Friday, November 13, 2015

Don't Tell Me How to Grieve: On grief and loss

Don't tell me how to grieve. You do not understand my loss; you do not feel my pain.

Don't tell me how to grieve.

The loss of a child is unimaginable, the loss of a parent shakes your very existence. He was a baby, they may say. He is in heaven, they soothe. He was of me, you silently reply. He is connected to my soul.

A year or two. A day or two. Maybe younger than the ages you know or define. A butterfly in my womb; he was still, my child. Your parents, they say. Saw you grow, shared your joy. My parents, you say, have been with me all the way. I don't know life without them, I don't understand how to be. In their absence... I am not me. Of course there were fights, slammed doors, angry nights. But there were many, many hugs. Shared meals, shared tears. No success is complete, no triumph crowned without your mother's happy tears and your father standing proud.

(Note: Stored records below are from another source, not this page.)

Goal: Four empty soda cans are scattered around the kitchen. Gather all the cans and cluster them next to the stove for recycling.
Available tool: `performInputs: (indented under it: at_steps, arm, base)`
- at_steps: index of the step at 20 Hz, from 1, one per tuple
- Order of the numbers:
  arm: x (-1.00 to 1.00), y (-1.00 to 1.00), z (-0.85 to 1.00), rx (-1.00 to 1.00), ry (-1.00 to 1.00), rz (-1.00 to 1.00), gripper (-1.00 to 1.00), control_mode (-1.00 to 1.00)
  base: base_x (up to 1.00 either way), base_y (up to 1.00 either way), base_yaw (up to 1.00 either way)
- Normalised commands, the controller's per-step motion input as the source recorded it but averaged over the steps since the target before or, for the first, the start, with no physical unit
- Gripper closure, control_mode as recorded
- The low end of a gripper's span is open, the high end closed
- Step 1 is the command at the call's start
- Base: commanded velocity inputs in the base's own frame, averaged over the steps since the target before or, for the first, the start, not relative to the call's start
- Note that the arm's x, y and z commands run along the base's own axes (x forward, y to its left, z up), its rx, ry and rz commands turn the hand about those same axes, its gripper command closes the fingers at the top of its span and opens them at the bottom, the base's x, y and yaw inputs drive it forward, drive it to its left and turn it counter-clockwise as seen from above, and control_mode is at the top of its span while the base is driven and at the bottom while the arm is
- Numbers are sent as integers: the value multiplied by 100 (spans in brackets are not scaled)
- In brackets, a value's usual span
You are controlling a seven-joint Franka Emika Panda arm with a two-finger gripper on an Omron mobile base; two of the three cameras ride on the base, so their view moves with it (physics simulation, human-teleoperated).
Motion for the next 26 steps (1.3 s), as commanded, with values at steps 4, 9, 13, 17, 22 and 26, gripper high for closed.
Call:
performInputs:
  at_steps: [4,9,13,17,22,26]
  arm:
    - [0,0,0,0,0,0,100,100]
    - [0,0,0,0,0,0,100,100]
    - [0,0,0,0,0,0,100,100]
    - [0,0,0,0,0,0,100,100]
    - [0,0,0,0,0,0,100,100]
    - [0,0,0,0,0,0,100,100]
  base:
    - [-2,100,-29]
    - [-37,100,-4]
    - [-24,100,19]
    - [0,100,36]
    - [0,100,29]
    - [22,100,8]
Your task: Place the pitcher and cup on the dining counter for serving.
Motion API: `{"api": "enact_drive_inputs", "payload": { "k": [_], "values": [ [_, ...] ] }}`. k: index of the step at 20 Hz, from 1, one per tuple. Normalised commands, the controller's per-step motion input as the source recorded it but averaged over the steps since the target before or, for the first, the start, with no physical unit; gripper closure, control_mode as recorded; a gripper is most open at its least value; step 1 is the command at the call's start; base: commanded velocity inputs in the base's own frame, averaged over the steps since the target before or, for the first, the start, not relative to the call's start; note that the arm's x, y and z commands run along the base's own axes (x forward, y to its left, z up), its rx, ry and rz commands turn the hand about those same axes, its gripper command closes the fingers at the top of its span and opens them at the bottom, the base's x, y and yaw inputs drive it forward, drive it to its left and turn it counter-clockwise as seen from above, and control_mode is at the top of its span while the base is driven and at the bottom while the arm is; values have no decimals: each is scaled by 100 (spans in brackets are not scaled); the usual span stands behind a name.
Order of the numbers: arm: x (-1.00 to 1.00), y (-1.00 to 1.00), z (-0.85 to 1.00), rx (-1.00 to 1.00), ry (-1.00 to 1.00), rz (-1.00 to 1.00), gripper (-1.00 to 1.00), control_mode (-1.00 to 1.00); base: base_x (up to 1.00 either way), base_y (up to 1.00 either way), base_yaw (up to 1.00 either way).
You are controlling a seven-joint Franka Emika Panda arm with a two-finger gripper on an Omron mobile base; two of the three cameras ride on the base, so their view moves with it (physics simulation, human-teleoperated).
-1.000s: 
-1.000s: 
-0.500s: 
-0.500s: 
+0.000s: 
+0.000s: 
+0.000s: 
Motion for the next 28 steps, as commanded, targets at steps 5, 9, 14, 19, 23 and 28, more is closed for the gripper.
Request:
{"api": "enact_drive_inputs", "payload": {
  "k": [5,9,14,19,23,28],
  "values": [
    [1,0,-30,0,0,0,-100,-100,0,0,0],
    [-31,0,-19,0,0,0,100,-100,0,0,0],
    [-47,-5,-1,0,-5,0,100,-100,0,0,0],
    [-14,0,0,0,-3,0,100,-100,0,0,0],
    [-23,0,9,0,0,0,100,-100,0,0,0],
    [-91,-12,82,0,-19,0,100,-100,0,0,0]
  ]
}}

Don't tell me not to mourn, don't tell me, life goes on. You don't know my pain, you can't feel my loss.

A grandparent sitting silently, in the corner of the room. His soul, soothes mine, in ways I can't define. Many times we complain, she's too demanding, or he's in pain. And then, one day, their silent presence is deafeningly loud. 

You're left to wonder about the relatives you'll never know and those old stories, Do you think they were true? That random cousin that visited once, What's the relation? You ask. That village they lived in, Where is it now? No one knows or no one cares, they are gone and that is that. 

Don't tell me how to grieve, as I lose my history.
Don't tell me how to grieve a future that will not be. 
I know you mean well, or maybe not. 
Right now, I don't care for I have loss and I have lost.

I've lost comfort or I've lost dreams. I have lost a part of me.





2 comments:

alpha said...

I am so sorry for your loss ..
I really am ...
No one will understand this loss unless they have experienced what's its like to have lost a part of you ...
But people will say the wrong things in hopes of giving comfort ... forgetting that you are external to them ... and that the burden you're carrying is immensely different ..
Stay strong ...

Tagreed Abdin (Taggy Sudan) said...

Thank you for your kindness.
This wasn't written because of a particular incident but a general observation regarding the blurring of boundaries at a time of grief.